Available data ->
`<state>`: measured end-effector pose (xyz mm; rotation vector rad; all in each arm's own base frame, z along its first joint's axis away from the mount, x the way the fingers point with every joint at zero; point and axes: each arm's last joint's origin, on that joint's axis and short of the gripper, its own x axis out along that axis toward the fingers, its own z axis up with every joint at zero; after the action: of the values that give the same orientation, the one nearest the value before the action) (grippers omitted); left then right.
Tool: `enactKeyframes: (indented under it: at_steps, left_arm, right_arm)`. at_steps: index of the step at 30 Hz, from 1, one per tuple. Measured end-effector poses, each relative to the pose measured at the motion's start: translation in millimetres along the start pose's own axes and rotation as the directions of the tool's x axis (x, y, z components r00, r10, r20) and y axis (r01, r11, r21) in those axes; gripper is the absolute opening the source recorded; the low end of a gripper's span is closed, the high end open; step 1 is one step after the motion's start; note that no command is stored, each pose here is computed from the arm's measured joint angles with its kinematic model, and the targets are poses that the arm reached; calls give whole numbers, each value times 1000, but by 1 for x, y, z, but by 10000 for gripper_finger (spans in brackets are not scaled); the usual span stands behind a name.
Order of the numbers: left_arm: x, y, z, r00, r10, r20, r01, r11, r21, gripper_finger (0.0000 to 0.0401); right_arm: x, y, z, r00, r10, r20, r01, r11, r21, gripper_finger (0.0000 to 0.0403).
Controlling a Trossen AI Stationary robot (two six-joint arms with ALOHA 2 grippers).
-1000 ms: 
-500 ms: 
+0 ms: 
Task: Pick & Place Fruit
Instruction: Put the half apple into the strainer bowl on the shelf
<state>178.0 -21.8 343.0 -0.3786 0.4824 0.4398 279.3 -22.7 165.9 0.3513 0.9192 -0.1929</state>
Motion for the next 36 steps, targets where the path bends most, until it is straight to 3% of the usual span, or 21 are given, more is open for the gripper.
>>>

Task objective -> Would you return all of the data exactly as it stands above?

Output below ->
`<state>`: measured end-effector pose (xyz mm; rotation vector rad; all in each arm's own base frame, z along its first joint's axis away from the mount, x the way the fingers point with every joint at zero; point and axes: each arm's last joint's origin, on that joint's axis and short of the gripper, its own x axis out along that axis toward the fingers, its own z axis up with every joint at zero; after the action: of the values that give the same orientation, the one nearest the value before the action) (grippers omitted); left then right.
Tool: `enactKeyframes: (indented under it: at_steps, left_arm, right_arm)`. at_steps: index of the step at 30 Hz, from 1, one per tuple. Measured end-effector poses, each relative to the pose measured at the motion's start: translation in millimetres along the start pose's own axes and rotation as the directions of the tool's x axis (x, y, z components r00, r10, r20) and y axis (r01, r11, r21) in those axes; gripper is the absolute opening the source recorded; the low end of a gripper's span is closed, the high end open; step 1 is one step after the motion's start; note that no command is stored, each pose here is computed from the arm's measured joint angles with its kinematic model, and the targets are poses that the arm reached; calls give whole numbers, each value times 1000, but by 1 for x, y, z, but by 10000 for gripper_finger (spans in brackets are not scaled); the usual span stands behind a name.
Order of the numbers: left_arm: x, y, z, r00, r10, r20, r01, r11, r21, gripper_finger (0.0000 to 0.0401); right_arm: x, y, z, r00, r10, r20, r01, r11, r21, gripper_finger (0.0000 to 0.0403).
Controlling a Trossen AI Stationary robot (two six-joint arms with ALOHA 2 grippers).
-1000 ms: 
-500 ms: 
+0 ms: 
Task: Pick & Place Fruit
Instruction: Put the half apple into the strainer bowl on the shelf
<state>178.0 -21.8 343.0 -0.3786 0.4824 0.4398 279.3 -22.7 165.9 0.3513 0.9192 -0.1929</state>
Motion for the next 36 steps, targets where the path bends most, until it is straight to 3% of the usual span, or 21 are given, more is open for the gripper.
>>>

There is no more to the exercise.